══ RECORDS SUPPLIED ══

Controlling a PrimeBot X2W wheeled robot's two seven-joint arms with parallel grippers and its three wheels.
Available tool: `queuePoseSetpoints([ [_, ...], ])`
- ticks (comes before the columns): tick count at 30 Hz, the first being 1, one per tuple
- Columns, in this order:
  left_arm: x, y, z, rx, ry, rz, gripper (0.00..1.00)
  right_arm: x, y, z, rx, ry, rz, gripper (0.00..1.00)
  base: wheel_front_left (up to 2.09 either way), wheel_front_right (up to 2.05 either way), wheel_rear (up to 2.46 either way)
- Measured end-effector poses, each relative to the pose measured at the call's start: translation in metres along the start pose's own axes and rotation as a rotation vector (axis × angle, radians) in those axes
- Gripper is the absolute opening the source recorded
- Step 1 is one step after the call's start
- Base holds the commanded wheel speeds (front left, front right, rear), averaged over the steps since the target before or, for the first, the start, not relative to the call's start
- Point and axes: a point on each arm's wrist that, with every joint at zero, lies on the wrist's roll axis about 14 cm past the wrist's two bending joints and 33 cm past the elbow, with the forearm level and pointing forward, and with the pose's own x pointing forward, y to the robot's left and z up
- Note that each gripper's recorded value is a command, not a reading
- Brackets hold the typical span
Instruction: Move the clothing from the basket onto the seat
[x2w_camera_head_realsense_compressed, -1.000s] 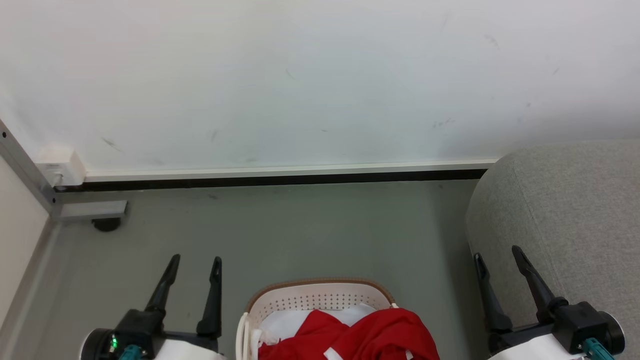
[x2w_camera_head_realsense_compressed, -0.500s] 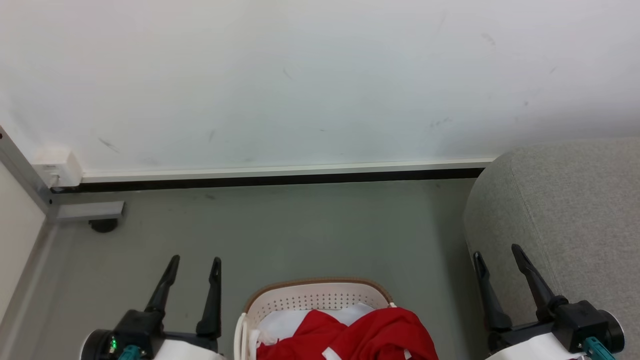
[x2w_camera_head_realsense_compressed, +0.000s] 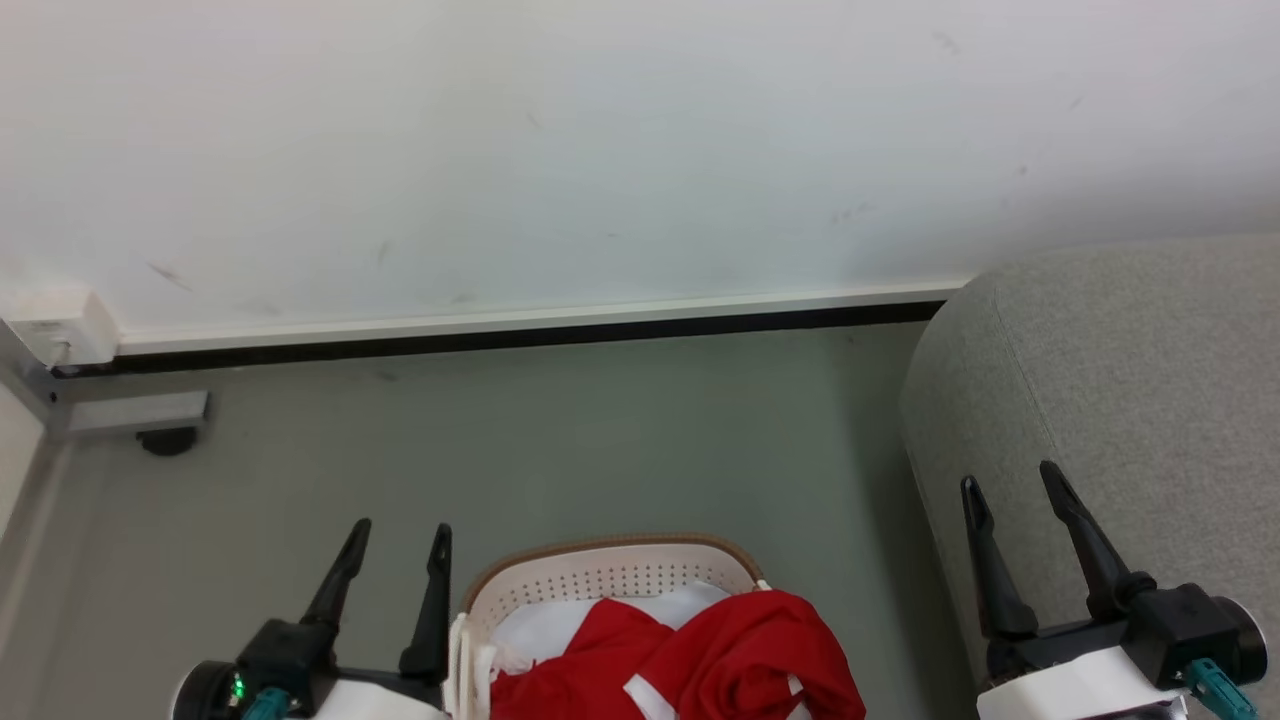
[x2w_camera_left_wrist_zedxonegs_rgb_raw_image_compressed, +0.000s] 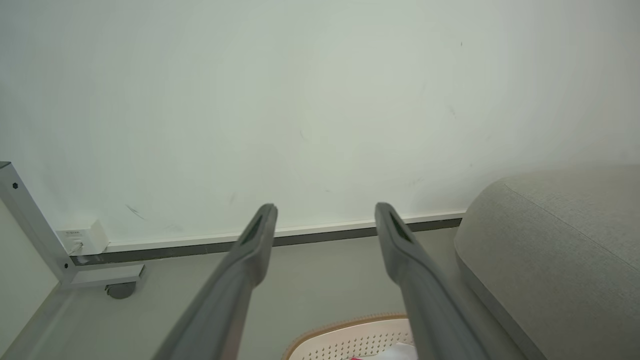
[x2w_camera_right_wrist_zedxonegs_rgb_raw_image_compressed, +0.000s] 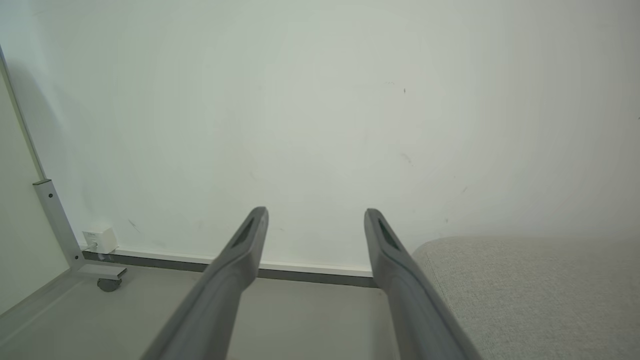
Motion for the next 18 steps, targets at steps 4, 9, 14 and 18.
queuePoseSetpoints([
  [4,0.013,-0.008,-0.013,-0.013,0.029,-0.032,1.00,0.007,-0.007,0.000,-0.011,-0.001,-0.016,1.00,0.00,0.00,0.00],
  [9,0.030,-0.027,-0.039,-0.024,0.092,-0.098,1.00,0.008,-0.027,0.000,-0.024,-0.002,-0.069,1.00,0.00,0.00,0.00],
  [14,0.045,-0.049,-0.075,-0.010,0.183,-0.196,1.00,0.006,-0.051,0.001,-0.042,0.000,-0.136,1.00,0.00,0.00,0.00],
  [18,0.049,-0.067,-0.115,0.003,0.292,-0.285,1.00,0.002,-0.068,-0.003,-0.050,0.015,-0.186,1.00,0.00,0.00,0.00],
])
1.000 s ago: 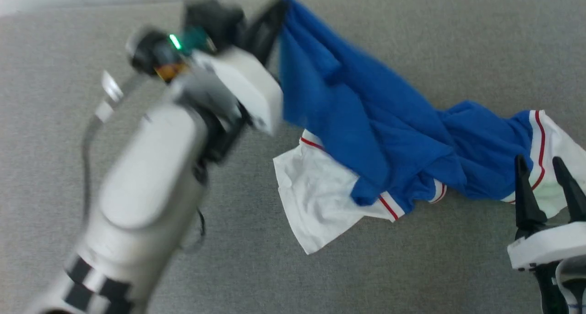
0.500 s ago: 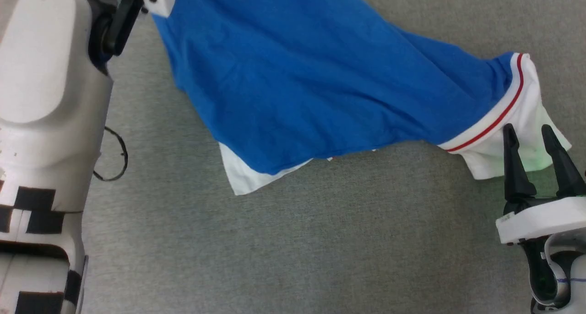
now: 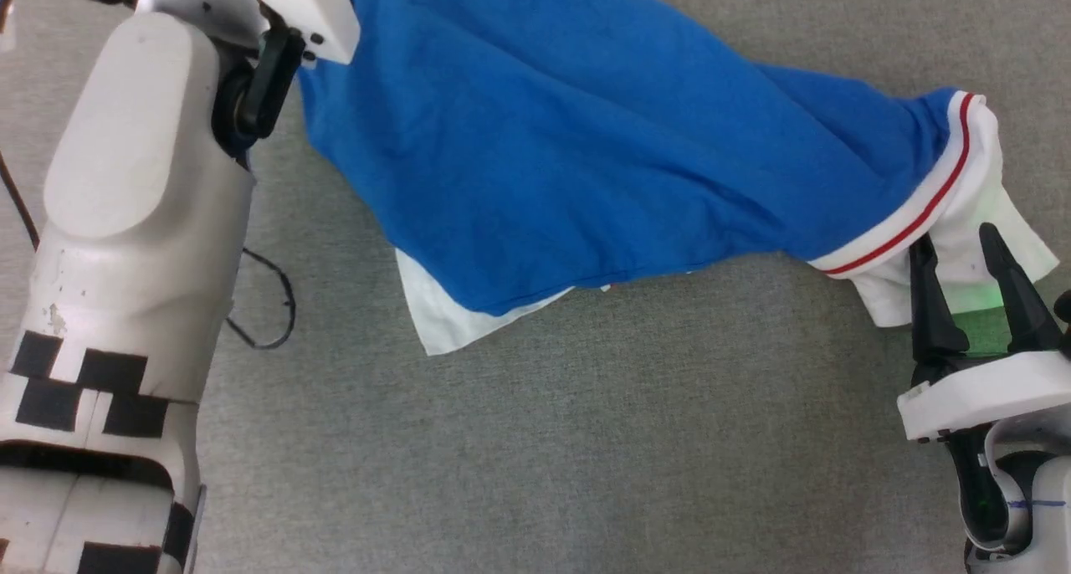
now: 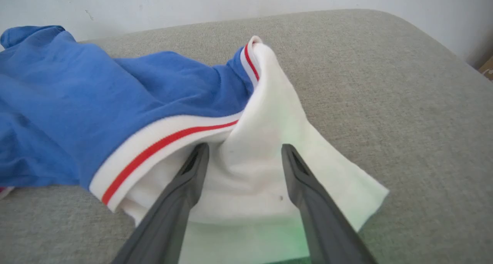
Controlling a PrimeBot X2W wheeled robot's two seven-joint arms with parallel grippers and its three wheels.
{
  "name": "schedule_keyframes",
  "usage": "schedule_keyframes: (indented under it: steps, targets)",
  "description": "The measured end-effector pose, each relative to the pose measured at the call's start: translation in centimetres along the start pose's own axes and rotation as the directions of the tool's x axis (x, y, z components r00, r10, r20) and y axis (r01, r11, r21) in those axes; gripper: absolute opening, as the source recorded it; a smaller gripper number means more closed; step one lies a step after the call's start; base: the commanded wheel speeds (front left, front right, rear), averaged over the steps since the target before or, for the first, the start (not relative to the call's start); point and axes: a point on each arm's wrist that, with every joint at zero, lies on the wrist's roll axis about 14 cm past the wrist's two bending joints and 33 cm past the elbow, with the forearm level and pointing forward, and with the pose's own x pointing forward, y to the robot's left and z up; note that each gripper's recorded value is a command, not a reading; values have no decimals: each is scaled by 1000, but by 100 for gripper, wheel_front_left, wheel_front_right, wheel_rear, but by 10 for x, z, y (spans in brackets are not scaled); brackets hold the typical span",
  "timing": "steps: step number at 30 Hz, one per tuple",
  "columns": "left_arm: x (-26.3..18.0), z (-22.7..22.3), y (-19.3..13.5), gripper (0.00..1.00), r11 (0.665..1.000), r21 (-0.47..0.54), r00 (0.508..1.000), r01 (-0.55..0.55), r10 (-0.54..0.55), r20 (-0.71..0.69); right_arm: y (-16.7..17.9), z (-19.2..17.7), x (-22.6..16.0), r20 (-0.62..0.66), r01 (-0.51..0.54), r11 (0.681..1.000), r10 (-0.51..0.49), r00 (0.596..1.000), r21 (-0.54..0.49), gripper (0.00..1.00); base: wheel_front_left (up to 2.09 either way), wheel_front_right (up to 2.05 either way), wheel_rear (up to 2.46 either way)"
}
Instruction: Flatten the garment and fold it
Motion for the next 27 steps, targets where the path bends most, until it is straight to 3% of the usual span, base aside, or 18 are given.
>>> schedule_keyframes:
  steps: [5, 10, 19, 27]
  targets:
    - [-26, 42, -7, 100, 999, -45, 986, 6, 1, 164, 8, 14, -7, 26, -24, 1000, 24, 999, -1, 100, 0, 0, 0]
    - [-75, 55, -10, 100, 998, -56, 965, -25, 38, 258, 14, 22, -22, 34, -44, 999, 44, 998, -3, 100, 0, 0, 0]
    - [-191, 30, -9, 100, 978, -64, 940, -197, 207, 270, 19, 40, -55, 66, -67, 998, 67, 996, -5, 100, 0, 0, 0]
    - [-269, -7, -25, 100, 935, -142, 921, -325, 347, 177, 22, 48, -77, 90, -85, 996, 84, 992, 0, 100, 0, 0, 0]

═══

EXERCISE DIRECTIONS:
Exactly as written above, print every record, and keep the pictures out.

WRITTEN REPLY:
Controlling a PrimeBot X2W wheeled robot's two seven-joint arms with parallel grippers and its three wheels.
Available tool: `queuePoseSetpoints([ [_, ...], ])`
- ticks (comes before the columns): tick count at 30 Hz, the first being 1, one per tuple
- Columns, in this order:
  left_arm: x, y, z, rx, ry, rz, gripper (0.00..1.00)
  right_arm: x, y, z, rx, ry, rz, gripper (0.00..1.00)
  base: wheel_front_left (up to 2.09 either way), wheel_front_right (up to 2.05 either way), wheel_rear (up to 2.46 either way)
- Measured end-effector poses, each relative to the pose measured at the call's start: translation in metres along the start pose's own axes and rotation as a rotation vector (axis × angle, radians) in those axes
- Gripper is the absolute opening the source recorded
- Step 1 is one step after the call's start
- Base holds the commanded wheel speeds (front left, front right, rear), averaged over the steps since the target before or, for the first, the start, not relative to the call's start
- Point and axes: a point on each arm's wrist that, with every joint at zero, lies on the wrist's roll axis about 14 cm past the wrist's two bending joints and 33 cm past the elbow, with the forearm level and pointing forward, and with the pose's own x pointing forward, y to the robot's left and z up
- Note that each gripper's recorded value is a command, not a reading
- Brackets hold the typical span
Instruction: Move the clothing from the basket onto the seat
[x2w_camera_head_realsense_compressed, -1.000s] 
[x2w_camera_head_realsense_compressed, -0.500s] 
[x2w_camera_head_realsense_compressed, +0.000s] 
[x2w_camera_left_wrist_zedxonegs_rgb_raw_image_compressed, +0.000s] 
[x2w_camera_right_wrist_zedxonegs_rgb_raw_image_compressed, +0.000s] 
Motion for the next 18 steps, targets at steps 4, 9, 14 and 18.
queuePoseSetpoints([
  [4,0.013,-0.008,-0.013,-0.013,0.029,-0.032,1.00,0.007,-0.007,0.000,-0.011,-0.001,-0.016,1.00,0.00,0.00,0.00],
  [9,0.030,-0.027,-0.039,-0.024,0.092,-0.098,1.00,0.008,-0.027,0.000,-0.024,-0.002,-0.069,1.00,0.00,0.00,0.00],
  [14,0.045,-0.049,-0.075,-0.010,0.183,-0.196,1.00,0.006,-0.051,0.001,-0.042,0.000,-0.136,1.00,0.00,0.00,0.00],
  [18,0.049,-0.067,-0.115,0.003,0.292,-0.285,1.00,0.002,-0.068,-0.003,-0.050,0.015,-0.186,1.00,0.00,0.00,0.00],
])
1.000 s ago: 
0.500 s ago: 
now: 
now: 
Controlling a PrimeBot X2W wheeled robot's two seven-joint arms with parallel grippers and its three wheels.
{
  "name": "schedule_keyframes",
  "usage": "schedule_keyframes: (indented under it: steps, targets)",
  "description": "The measured end-effector pose, each relative to the pose measured at the call's start: translation in centimetres along the start pose's own axes and rotation as the directions of the tool's x axis (x, y, z components r00, r10, r20) and y axis (r01, r11, r21) in those axes; gripper: absolute opening, as the source recorded it; a smaller gripper number means more closed; step one lies a step after the call's start; base: the commanded wheel speeds (front left, front right, rear), averaged over the steps since the target before or, for the first, the start (not relative to the call's start); point and axes: a point on each arm's wrist that, with every joint at zero, lies on the wrist's roll axis about 14 cm past the wrist's two bending joints and 33 cm past the elbow, with the forearm level and pointing forward, and with the pose's own x pointing forward, y to the robot's left and z up; note that each gripper's recorded value is a command, not a reading; values have no decimals: each is scaled by 1000, but by 100 for gripper, wheel_front_left, wheel_front_right, wheel_rear, but by 10 for x, z, y (spans in brackets are not scaled); brackets hold the typical span",
  "timing": "steps: step number at 30 Hz, one per tuple",
  "columns": "left_arm: x (-26.3..18.0), z (-22.7..22.3), y (-19.3..13.5), gripper (0.00..1.00), r11 (0.665..1.000), r21 (-0.47..0.54), r00 (0.508..1.000), r01 (-0.55..0.55), r10 (-0.54..0.55), r20 (-0.71..0.69); right_arm: y (-16.7..17.9), z (-19.2..17.7), x (-22.6..16.0), r20 (-0.62..0.66), r01 (-0.51..0.54), r11 (0.681..1.000), r10 (-0.51..0.49), r00 (0.596..1.000), r21 (-0.54..0.49), gripper (0.00..1.00); base: wheel_front_left (up to 2.09 either way), wheel_front_right (up to 2.05 either way), wheel_rear (up to 2.46 either way)"
}
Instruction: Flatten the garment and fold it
Motion for the next 27 steps, targets where the path bends most, until it is straight to 3% of the usual span, base aside, or 18 are given.
>>> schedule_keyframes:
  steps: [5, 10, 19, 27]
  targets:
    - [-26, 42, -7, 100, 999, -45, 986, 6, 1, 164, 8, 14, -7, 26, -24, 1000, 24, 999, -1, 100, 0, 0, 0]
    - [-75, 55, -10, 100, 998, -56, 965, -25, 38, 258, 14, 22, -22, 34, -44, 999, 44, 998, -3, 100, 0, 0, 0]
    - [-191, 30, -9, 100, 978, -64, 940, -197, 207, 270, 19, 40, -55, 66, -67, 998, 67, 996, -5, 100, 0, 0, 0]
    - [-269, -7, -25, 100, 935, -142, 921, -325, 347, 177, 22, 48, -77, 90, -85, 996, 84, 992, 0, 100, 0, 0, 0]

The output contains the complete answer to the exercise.